Since early-stage businesses are high risk, this money is likely to come from grants and awards, with commercial investors such as venture capital or banks holding back until they see the idea can succeed. Funding can come from government agencies like the STFC in the UK, or US government scheme America’s Seed Fund. These grants are for encouraging innovation, applied research and for finding disruptive new technology, and no return is expected. Early-stage commercial funding might come from organizations such as Seedcamp, and some accelerator programmes offer funding, or at least organize a “demo day” on completion where you can showcase your venture to potential investors.

Group of students sat at a round table with large sheets of paper and Post-it notes

While you’re a student, you can take advantage of the venture competitions that run at many universities, where students pitch an idea to a panel of judges. The prizes can be significant, ranging from £10k to £100k, and often come with extra support such as lab space, mentoring and help filing patents. Some of these programmes are physics-specific, for example the Eli and Britt Harari Enterprise Award at the University of Manchester, which is sponsored by physics graduate Eli Harari (founder of SanDisc) awards funding for graphene-related ideas.
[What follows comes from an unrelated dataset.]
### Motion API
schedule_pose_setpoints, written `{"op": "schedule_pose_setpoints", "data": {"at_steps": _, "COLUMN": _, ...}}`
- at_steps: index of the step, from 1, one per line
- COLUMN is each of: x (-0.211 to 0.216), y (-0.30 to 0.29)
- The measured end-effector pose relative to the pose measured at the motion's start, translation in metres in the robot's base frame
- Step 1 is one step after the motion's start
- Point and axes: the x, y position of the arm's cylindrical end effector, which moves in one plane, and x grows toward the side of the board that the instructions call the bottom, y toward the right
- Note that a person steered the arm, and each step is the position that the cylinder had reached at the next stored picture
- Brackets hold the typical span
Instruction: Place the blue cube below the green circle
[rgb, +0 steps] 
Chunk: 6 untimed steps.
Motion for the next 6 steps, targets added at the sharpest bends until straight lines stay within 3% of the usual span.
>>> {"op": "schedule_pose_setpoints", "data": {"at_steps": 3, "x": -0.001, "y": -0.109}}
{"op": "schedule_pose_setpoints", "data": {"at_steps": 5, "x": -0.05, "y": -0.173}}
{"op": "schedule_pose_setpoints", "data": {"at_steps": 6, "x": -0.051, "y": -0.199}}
Finally, remember that physics innovations don’t always happen in the lab. Theoretical physicist Stephen Wolfram founded Wolfram Research in 1988, which makes computational technology including the answer engine Wolfram Alpha.

Making the grade

There are many examples of students and recent graduates making a success from entrepreneurship. Wai Lau is a Manchester physics graduate who also has a master’s of enterprise degree. He started a business focused on digital energy management, identifying energy waste, while learning about entrepreneurship. His business Cloud Enterprise has now branched out to a wider range of digital products and services.
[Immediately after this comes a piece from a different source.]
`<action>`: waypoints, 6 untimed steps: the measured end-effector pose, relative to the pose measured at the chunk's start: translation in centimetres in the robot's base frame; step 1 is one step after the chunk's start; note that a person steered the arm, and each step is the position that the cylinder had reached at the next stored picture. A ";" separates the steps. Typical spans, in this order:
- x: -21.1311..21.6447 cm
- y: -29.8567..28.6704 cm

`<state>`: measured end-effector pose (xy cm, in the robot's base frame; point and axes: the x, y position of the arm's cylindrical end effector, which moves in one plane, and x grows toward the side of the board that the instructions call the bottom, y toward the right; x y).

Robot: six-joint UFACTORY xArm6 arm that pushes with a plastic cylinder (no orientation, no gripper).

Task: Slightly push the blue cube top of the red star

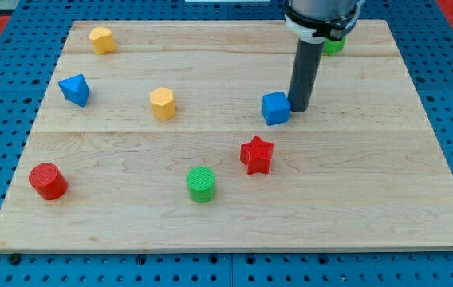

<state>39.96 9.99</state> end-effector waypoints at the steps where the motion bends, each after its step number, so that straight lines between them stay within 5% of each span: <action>1: -0.2 0.8; 2: -0.7 6.4; 6: 0.7 -3.2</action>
Computational physics graduate Gregory Mead at Imperial College London started Musicmetric, which uses complex data analytics to keep track of and rank music artists and is used by music labels and artists. He was able to get funding from Imperial Innovations after making a prototype and Musicmetric was eventually bought by Apple.

AssestCool Thermal Metaphotonics technology cools overhead power lines reducing power losses using novel coatings. It entered the Venture Further competition at the University of Manchester and has now had a £2.25m investment from Gritstone Capital.

Entrepreneurship skills are being increasingly recognized as necessary for physics graduates. In the UK, the IOP Degree Accreditation Framework, the standard for physics degrees, expects students to have “business awareness, intellectual property, digital media and entrepreneurship skills”.

Thinking about taking the leap into business can be daunting, but university is the ideal time to think about entrepreneurship. You have nothing to lose and plenty of support available.